# What you have to do:
Once the pictures are removed, restate the data below word for word.

# Given material:
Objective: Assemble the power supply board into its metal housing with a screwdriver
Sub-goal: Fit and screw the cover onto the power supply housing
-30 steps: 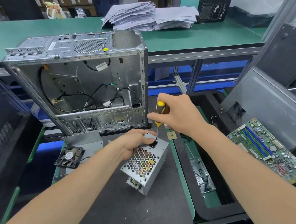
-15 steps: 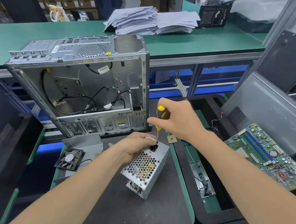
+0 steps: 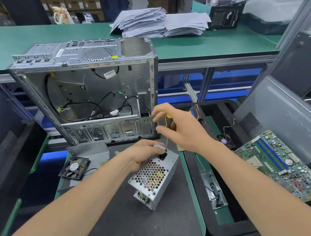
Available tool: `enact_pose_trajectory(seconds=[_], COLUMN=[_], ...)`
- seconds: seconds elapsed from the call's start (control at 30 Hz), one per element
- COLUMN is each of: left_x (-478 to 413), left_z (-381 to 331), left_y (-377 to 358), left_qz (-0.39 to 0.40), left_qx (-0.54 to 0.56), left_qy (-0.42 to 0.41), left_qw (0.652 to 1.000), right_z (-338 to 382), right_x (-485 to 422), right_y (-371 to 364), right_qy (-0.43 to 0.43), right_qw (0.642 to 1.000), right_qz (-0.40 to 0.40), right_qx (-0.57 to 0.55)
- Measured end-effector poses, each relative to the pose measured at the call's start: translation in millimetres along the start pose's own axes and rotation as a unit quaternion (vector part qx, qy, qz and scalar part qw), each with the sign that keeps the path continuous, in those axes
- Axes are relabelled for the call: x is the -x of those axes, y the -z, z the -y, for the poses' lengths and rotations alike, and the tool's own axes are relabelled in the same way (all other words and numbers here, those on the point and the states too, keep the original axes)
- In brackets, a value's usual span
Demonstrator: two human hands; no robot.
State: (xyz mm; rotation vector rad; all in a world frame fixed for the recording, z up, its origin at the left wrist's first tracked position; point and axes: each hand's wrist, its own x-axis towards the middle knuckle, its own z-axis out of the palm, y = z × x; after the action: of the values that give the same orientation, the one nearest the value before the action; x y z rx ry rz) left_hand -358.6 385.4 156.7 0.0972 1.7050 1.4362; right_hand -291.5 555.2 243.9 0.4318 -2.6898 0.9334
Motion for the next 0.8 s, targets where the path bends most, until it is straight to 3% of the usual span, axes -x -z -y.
enact_pose_trajectory(seconds=[0.17,0.3,0.47,0.6,0.8], left_x=[-0.9,0.0,1.5,2.4,1.5], left_z=[0.5,0.2,-0.5,-1.0,-0.6], left_y=[-0.9,-1.4,-2.3,-3.5,-2.8], left_qz=[-0.021,-0.024,-0.019,-0.031,-0.028], left_qx=[-0.013,-0.023,-0.012,-0.026,-0.027], left_qy=[0.005,0.008,0.003,0.004,0.003], left_qw=[1.000,0.999,1.000,0.999,0.999], right_z=[-3.2,-0.1,2.7,3.1,4.0], right_x=[2.0,-0.5,-4.0,-3.7,0.8], right_y=[18.6,18.8,19.8,15.3,15.0], right_qy=[-0.029,-0.017,-0.003,-0.002,-0.005], right_qw=[0.998,0.991,0.996,0.989,0.998], right_qz=[0.046,0.021,0.083,0.005,0.061], right_qx=[-0.011,0.135,0.042,0.146,0.022])
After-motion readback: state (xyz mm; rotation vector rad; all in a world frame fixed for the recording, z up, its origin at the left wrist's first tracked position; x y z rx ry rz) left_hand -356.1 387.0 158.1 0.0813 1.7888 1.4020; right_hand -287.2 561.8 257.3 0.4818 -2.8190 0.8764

# Reply to the exercise:
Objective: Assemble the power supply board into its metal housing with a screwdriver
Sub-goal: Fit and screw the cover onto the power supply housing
-30 steps: 
-15 steps: 
+0 steps: 
Available tool: `enact_pose_trajectory(seconds=[_], COLUMN=[_], ...)`
- seconds: seconds elapsed from the call's start (control at 30 Hz), one per element
- COLUMN is each of: left_x (-478 to 413), left_z (-381 to 331), left_y (-377 to 358), left_qz (-0.39 to 0.40), left_qx (-0.54 to 0.56), left_qy (-0.42 to 0.41), left_qw (0.652 to 1.000), right_z (-338 to 382), right_x (-485 to 422), right_y (-371 to 364), right_qy (-0.43 to 0.43), right_qw (0.642 to 1.000), right_qz (-0.40 to 0.40), right_qx (-0.57 to 0.55)
- Measured end-effector poses, each relative to the pose measured at the call's start: translation in millimetres along the start pose's own axes and rotation as a unit quaternion (vector part qx, qy, qz and scalar part qw), each with the sign that keeps the path continuous, in those axes
- Axes are relabelled for the call: x is the -x of those axes, y the -z, z the -y, for the poses' lengths and rotations alike, and the tool's own axes are relabelled in the same way (all other words and numbers here, those on the point and the states too, keep the original axes)
- In brackets, a value's usual span
Demonstrator: two human hands; no robot.
State: (xyz mm; rotation vector rad; all in a world frame fixed for the recording, z up, its origin at the left wrist's first tracked position; point and axes: each hand's wrist, its own x-axis towards the middle knuckle, its own z-axis out of the palm, y = z × x; after the action: of the values that give the same orientation, the one nearest the value before the action; x y z rx ry rz) left_hand -358.6 385.4 156.7 0.0972 1.7050 1.4362; right_hand -291.5 555.2 243.9 0.4318 -2.6898 0.9334
Motion for the next 0.8 s, targets where the path bends most, until it is straight to 3% of the usual span, axes -x -z -y.
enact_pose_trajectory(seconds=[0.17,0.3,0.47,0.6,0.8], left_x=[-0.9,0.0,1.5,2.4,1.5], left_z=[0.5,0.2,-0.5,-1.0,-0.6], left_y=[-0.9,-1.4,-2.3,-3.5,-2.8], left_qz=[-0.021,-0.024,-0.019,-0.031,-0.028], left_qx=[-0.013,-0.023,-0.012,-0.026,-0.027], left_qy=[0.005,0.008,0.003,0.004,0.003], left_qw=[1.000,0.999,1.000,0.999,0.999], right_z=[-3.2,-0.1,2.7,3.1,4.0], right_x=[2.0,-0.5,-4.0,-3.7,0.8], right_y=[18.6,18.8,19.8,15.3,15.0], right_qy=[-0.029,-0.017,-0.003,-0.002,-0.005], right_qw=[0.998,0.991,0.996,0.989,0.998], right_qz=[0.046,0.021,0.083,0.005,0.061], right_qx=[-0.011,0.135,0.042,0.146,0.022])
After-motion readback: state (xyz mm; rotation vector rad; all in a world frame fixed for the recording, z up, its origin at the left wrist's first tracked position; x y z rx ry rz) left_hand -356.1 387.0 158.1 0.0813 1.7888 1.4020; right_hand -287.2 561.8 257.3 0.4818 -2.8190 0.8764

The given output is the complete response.